I think the line about the "guard at the door" and "metal detectors" was the first indication that the AC has absolutely no idea what (s)he is talking about.
Yeah, like if that hole had let you somehow win the jackpot at the progressive slots, you wouldn't have been seriously tempted to take the money and destroy the wireless card with the incriminating MAC address...
I already applied. No response. I have to wonder if it's for the same reason that Intelius wouldn't let me run a background on myself. There's something mysterious in my file(s) that make me either interesting to talk to, or too boring. I try not to think too much about it. :)
Serious? Seriousness is well above my pay grade.
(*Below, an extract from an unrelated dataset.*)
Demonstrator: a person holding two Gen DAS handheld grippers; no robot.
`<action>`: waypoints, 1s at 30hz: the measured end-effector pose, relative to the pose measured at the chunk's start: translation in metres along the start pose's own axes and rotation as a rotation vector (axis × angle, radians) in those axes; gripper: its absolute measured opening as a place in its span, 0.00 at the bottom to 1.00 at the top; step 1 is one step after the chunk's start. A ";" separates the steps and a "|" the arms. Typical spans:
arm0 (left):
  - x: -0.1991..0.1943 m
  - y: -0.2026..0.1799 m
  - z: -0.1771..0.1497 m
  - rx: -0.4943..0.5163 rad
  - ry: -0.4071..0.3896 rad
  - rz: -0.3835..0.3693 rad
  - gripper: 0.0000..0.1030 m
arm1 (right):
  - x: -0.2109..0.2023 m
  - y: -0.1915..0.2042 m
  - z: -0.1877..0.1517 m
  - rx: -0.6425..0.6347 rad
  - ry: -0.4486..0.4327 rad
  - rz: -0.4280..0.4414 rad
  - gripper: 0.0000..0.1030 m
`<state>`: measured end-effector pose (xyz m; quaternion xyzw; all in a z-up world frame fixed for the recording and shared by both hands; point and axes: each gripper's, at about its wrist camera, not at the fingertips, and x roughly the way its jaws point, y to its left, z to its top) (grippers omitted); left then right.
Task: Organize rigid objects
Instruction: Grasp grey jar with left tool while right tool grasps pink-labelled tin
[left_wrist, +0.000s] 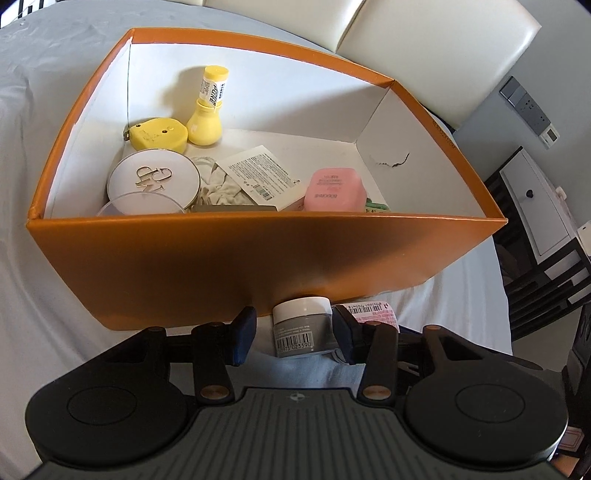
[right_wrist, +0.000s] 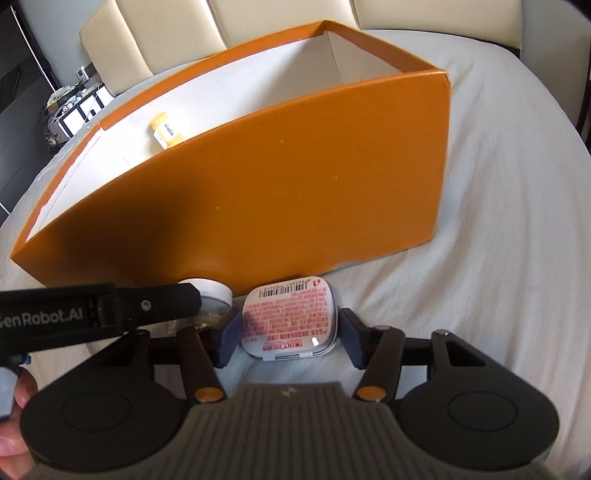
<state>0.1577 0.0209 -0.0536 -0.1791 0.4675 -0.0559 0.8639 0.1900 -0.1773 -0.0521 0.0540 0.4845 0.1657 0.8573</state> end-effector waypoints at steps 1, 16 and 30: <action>0.001 -0.001 0.000 0.004 0.002 0.006 0.53 | 0.000 -0.001 0.000 0.007 -0.001 0.000 0.49; 0.022 -0.011 0.000 0.005 0.042 0.057 0.58 | -0.011 0.004 -0.005 -0.026 0.004 -0.051 0.49; 0.015 0.011 -0.002 -0.118 0.075 0.142 0.53 | 0.008 0.008 -0.002 -0.056 0.021 -0.017 0.66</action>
If an ethical hacker would go work for the DHS it would be like dividing by 0 - the universe would end. LOL. Besides, the DHS doesn't know shit about cybersecurity - its a big word they like to throw around to sound important. They should leave this sort of work to the pros at DoD or NSA. Though no ethical hacker would work at those places either - at least not willingly. LOL.
Everyone is ethical, even investment bankers. What's important is are the ethical values a person has.
What they probably mean is they search for people who share their ethical values.
Besides the biggest threat to network security commonly are decisions made by non technical people. If somebody says they want a secure system, but still insists on having Star Office or Microsoft Office or any of those bloated error prone software packages which don't actually do anything for you, you cannot take him seriously.
Oh Oh pick me I got a great idea don't tie critical infrastructure into a unsecured Internet dumb ass's!!!
From the report "Expert panel members stated that actions to increase the number of professionals with adequate cybersecurity skills should include (1) enhancing existing scholarship programs (e.g., Scholarship for Service) and (2) making the cybersecurity discipline a profession through testing and licensing." Recommendation 2 is really worrying since this will add to the increasing nonsensical lineup of licensing joining the usual culprits like CISSP, CISA and "fill your certification of choice"here
This just looks like an easy way to get a list of suspects.
Nope.
Know why?
Because I'm not very good at being a bad guy. I know how to do it. I also know I'd get caught.
Serious? Seriousness is well above my pay grade.
I think most applicants, if not all, would get screened out as they apply for a top-secret clearance. This is one of the prime reasons the government is filled with slothful overweight bureaucrats that are inept at doing their job (IMHO). From my prior-service military active-duty experience, computer shops were half-staffed with civilians. None of the military could really do anything and were in a sinking hole of lack of experience. The civilians would get expensive off-site training, as it made no sense to train the military, as they "would leave the military anyways". Also, they "are already trained". Right, a 16-week course at some military base after basic training makes you a fully-trained expert. Rant on vicious circle over.
So let me get this straight. They want the best hackers in the country to walk right up to their front door and say, "here I am".
Over the last 10 years the tone has been if you even express knowledge in this area, let alone demonstrate capabilities, they do everything possible to lock you up. Considering the erratic and back-stabbing behavior of the current administration I can't imagine that this will be a good career move.
Even if it is a great move and they pay you big bucks, you can probably never leave. If you quit, then you are out of their control. But now they know who you are.
Either way, unless you make this a lifetime commitment, you are screwed.